Restate the lines of the material below word for word, from the first through the one containing "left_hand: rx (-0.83", and include nothing else; pictures stay out.

━━━ DATASET EXCERPT

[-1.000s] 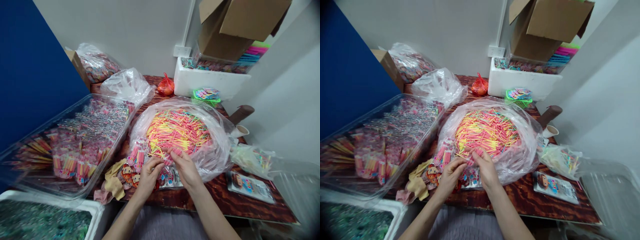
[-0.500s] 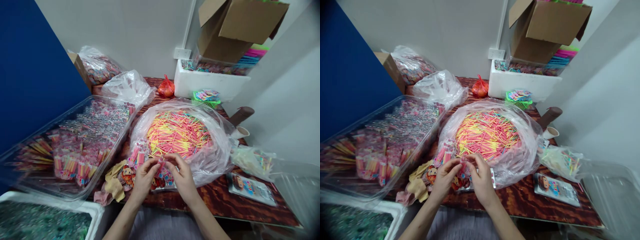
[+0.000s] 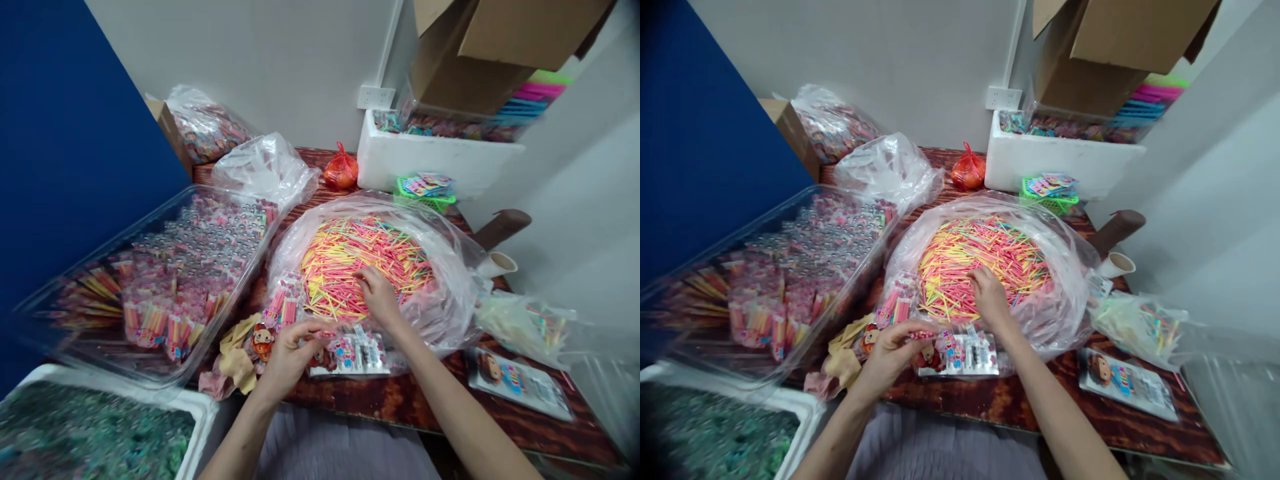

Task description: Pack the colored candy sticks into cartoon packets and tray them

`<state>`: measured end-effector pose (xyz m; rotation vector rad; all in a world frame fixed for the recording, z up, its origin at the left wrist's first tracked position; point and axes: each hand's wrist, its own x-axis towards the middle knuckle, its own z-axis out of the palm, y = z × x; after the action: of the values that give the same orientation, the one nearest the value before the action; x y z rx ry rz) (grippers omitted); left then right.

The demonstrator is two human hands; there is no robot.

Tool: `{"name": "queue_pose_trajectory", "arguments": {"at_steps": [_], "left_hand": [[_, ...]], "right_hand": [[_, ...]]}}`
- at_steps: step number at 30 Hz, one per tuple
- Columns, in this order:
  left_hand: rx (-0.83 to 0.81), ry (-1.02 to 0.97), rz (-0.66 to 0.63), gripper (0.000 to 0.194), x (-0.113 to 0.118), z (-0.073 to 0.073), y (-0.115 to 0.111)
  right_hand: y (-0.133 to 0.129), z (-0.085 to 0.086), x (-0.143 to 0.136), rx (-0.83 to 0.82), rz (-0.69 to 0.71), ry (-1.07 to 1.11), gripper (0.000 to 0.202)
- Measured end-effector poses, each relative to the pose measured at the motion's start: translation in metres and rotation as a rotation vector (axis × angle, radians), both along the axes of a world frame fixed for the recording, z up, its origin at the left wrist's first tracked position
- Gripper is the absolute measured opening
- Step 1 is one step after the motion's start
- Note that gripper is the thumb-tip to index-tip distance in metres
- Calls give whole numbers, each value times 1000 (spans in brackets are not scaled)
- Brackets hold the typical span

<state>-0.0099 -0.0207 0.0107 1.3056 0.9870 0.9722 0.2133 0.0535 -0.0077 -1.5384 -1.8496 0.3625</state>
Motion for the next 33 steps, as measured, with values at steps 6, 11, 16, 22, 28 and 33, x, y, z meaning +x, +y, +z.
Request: {"name": "queue_pose_trajectory", "arguments": {"at_steps": [6,11,16,22,28,33], "left_hand": [[110,19,8,15,-5,6,-1],[155,12,-27,17,-8,1,-1],[157,-8,-40,23,-9,-3,-2],[137,18,-35,20,-8,-2,-3],[85,60,18,16,3,-1,-1],[77,31,47,17,8,1,-2]], "right_hand": [[18,-21,9,39,-9,-693,24],[22,-17,13,71,35,-807,19],[20,-7,20,88,3,-507,21],[-35,59,-10,0,14,659,39],[-96,103,-48,171,24,723,32],[-100,93,-47,314,244,385,43]]}}
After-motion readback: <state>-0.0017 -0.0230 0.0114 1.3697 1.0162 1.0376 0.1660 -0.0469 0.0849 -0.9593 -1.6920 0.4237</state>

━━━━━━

■ **RESULT FOR THIS TASK**
[-1.000s] 
[-0.500s] 
[+0.000s] 

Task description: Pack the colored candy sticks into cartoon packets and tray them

`<state>`: measured end-effector pose (xyz m; rotation vector rad; all in a world frame fixed for the recording, z up, its origin at the left wrist's first tracked position; point and axes: each hand's wrist, its own x-axis towards the middle knuckle, its own z-axis out of the palm, y = z × x; after the action: of the values that give the same orientation, the one nearest the value before the action; x y z rx ry rz) (grippers omitted); left then right.

The demonstrator is two human hands; there is no robot.

Tool: `{"name": "queue_pose_trajectory", "arguments": {"at_steps": [_], "left_hand": [[_, ...]], "right_hand": [[_, ...]]}}`
- at_steps: step number at 30 Hz, one per tuple
- Columns, in this order:
  left_hand: rx (-0.83 to 0.81), ry (-1.02 to 0.97), rz (-0.66 to 0.63), gripper (0.000 to 0.194), x (-0.113 to 0.118), z (-0.073 to 0.073), y (-0.115 to 0.111)

This concludes the answer to the exercise.